- Instructions for the task -
Below are the records. List every line holding the word "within".
*** Material provided Section Begins ***
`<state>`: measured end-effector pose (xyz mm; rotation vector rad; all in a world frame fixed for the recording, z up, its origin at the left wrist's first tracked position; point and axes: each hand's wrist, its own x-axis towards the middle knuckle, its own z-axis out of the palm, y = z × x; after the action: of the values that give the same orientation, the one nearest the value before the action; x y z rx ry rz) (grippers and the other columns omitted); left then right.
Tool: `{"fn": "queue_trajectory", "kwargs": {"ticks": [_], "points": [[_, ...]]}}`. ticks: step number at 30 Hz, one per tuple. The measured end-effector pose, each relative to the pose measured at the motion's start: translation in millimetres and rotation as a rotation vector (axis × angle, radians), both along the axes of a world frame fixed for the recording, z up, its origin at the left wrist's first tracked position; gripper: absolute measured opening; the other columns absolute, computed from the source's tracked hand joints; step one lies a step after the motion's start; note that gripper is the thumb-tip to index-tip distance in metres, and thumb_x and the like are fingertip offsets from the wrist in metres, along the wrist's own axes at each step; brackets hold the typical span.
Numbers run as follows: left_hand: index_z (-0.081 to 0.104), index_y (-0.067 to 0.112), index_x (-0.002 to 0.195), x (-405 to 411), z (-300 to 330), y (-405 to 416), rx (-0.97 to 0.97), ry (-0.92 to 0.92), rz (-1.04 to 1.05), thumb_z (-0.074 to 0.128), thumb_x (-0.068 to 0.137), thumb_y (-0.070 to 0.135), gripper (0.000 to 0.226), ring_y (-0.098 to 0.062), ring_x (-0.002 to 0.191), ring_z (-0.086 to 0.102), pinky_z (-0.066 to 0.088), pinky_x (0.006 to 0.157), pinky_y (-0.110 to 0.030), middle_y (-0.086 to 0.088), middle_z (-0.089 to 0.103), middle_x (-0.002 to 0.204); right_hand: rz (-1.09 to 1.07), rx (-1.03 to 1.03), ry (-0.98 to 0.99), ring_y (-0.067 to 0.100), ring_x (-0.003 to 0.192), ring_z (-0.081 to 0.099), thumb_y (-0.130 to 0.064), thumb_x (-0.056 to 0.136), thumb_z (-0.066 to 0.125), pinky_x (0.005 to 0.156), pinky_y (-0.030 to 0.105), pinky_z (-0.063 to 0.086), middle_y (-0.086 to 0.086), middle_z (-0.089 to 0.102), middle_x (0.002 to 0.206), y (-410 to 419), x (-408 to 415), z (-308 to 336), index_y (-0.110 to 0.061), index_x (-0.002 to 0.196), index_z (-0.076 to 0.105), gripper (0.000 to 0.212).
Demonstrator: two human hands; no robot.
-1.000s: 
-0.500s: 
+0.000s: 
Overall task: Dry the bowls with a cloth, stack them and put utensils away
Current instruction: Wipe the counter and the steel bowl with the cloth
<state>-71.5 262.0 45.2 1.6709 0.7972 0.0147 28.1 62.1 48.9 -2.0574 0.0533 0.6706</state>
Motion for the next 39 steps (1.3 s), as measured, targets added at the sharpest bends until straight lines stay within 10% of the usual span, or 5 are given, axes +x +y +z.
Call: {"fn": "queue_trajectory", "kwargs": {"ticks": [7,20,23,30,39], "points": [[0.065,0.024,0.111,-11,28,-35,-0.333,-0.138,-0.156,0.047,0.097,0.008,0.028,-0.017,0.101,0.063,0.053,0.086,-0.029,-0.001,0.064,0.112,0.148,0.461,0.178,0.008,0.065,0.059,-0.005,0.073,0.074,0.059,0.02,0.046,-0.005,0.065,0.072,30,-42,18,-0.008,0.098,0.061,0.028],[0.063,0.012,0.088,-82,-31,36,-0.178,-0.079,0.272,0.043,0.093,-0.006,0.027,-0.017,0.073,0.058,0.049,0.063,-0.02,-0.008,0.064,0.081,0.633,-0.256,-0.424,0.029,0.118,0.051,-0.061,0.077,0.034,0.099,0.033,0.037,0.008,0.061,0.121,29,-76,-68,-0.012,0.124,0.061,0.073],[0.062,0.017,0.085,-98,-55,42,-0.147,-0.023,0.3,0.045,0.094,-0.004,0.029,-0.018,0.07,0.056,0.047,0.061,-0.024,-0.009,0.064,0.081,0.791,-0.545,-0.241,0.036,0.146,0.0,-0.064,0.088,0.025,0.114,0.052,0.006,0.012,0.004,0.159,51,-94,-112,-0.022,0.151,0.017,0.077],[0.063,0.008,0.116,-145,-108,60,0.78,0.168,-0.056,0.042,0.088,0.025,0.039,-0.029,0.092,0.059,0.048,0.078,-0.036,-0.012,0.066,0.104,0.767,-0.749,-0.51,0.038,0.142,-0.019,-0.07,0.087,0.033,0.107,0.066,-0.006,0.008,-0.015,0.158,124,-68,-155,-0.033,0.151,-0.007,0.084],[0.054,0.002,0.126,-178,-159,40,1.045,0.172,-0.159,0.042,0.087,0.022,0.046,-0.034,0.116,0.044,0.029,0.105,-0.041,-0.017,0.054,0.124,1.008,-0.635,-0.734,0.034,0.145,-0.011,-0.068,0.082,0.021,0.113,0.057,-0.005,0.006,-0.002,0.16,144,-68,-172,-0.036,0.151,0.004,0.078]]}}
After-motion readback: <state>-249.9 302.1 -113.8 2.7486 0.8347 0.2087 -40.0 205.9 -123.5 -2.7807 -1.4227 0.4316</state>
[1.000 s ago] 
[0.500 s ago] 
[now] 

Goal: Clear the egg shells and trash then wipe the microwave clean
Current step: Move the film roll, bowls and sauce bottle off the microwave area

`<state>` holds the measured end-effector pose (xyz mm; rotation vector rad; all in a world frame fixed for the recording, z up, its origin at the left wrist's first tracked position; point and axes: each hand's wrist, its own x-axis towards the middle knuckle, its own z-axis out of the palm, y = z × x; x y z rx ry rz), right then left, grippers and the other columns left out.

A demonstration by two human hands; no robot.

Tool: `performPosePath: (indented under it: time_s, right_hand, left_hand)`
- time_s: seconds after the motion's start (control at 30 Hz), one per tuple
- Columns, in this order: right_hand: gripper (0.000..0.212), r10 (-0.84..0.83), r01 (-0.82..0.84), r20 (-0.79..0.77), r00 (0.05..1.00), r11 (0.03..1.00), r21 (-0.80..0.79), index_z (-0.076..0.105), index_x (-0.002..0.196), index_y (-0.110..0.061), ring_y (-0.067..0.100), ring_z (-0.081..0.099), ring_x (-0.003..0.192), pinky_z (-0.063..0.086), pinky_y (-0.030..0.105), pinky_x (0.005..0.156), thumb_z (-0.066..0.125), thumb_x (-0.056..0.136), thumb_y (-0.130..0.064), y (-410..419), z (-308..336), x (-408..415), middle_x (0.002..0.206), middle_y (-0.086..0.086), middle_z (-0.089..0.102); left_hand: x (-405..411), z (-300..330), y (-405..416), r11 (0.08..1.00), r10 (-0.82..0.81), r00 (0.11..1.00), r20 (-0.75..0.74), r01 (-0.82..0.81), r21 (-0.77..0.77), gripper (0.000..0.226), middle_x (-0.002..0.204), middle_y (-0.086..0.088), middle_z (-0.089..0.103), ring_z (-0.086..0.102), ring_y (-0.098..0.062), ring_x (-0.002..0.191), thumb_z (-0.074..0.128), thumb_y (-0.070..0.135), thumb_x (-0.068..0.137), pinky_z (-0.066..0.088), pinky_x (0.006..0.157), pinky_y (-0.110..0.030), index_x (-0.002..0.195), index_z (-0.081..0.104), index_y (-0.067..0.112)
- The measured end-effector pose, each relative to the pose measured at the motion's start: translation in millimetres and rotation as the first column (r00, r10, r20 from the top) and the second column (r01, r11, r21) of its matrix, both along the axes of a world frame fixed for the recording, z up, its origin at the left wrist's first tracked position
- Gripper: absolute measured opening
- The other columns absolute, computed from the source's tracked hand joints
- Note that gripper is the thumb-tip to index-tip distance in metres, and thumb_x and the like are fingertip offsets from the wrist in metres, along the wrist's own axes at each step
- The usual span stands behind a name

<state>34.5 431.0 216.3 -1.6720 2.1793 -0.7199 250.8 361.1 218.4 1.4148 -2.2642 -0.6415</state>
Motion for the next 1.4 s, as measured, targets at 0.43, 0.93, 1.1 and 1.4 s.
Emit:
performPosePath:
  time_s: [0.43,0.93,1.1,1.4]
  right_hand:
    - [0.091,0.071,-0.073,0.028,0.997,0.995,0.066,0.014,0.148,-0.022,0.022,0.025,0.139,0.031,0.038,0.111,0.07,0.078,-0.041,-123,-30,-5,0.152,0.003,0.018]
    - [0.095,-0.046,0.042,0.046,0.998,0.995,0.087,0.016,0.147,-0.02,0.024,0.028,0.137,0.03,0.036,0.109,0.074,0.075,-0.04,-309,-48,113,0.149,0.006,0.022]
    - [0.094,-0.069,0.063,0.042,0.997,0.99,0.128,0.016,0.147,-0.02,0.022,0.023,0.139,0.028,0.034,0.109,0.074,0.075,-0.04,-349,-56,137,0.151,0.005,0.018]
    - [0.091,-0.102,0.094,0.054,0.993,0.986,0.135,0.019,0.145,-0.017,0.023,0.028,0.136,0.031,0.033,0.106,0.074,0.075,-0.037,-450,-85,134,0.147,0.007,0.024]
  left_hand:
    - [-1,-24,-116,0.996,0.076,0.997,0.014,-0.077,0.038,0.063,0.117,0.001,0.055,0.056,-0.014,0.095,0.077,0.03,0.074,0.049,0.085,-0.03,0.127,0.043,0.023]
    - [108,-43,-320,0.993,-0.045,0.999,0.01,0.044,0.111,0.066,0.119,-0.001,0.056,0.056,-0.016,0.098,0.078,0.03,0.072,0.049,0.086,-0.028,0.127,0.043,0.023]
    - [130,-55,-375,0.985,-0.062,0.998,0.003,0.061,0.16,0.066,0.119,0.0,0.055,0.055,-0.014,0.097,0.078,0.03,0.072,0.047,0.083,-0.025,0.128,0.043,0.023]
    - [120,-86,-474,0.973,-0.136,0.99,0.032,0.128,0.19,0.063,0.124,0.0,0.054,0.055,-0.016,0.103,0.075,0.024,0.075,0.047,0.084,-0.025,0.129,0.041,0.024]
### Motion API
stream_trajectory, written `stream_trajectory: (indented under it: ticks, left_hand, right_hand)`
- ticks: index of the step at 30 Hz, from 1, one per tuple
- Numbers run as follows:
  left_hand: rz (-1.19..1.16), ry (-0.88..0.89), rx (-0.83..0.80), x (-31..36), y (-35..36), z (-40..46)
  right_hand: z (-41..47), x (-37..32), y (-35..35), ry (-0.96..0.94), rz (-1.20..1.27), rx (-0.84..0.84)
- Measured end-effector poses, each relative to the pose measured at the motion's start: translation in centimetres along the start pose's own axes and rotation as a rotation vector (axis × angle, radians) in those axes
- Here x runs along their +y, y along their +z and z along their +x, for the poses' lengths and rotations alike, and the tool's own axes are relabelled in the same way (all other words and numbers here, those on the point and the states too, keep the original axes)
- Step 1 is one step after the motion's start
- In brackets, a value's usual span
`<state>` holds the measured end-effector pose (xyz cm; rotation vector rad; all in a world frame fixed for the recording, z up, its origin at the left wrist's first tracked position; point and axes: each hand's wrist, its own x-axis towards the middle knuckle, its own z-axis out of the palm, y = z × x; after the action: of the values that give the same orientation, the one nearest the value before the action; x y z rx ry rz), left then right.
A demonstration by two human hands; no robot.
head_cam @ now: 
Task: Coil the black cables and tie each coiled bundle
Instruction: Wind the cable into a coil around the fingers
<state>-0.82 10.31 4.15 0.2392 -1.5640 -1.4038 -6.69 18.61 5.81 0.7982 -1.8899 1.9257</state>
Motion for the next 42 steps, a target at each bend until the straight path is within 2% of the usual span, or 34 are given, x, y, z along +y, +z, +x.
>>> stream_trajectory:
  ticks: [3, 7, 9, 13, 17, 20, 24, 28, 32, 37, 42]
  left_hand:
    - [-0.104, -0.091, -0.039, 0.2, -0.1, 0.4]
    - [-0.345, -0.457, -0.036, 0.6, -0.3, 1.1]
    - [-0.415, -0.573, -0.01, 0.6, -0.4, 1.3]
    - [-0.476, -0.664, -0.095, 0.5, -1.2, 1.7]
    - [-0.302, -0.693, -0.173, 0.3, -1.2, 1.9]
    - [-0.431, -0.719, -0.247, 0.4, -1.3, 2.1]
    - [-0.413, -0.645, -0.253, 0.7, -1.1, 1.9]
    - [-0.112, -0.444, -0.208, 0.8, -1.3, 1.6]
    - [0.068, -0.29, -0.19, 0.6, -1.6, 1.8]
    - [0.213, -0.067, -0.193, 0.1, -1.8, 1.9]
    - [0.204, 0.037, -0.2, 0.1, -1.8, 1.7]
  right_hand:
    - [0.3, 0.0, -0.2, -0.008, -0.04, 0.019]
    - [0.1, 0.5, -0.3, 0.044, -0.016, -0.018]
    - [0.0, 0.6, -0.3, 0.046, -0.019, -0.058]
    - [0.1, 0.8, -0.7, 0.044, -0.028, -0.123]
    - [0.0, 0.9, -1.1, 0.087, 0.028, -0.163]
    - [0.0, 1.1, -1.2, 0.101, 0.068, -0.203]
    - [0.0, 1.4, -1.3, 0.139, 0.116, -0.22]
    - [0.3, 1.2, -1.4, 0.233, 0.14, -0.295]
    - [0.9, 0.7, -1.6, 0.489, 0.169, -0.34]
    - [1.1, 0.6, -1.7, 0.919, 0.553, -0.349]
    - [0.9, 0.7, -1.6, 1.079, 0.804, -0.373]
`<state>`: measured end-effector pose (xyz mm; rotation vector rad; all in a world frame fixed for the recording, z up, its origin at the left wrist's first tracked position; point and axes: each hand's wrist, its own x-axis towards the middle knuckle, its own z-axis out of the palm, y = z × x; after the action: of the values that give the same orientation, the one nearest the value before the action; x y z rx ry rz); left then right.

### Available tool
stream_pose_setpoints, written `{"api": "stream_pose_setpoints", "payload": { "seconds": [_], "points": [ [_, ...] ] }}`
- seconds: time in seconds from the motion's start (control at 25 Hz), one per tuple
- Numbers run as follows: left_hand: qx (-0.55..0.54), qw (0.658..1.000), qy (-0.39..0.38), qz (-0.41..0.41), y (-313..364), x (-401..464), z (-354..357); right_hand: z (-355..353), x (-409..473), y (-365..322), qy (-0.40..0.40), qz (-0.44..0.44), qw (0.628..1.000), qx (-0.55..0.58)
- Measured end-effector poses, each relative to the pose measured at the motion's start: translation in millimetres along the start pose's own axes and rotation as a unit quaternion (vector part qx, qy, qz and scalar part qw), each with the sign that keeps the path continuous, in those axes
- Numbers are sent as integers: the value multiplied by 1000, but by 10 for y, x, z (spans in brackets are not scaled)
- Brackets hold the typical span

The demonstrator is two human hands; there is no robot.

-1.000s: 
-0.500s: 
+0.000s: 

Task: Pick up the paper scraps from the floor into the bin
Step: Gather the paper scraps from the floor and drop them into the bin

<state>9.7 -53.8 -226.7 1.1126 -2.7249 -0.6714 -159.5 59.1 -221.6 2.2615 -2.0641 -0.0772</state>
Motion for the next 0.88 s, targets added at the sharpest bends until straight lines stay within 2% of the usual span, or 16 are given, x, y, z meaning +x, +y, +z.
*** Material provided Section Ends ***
- Expected answer -
Motion for the next 39 steps (1.3 s), as measured, targets added at the sharpest bends until straight lines stay within 10% of the usual span, or 5 are given, axes +x +y +z.
Motion for the next 42 steps, a target at each bend until the straight path is within 2% of the usual span, or 34 are given, x, y, z along +y, +z, +x.
Motion for the next 0.88 s, targets added at the sharpest bends until straight lines stay within 2% of the usual span, or 16 are given, x, y, z meaning +x, +y, +z.

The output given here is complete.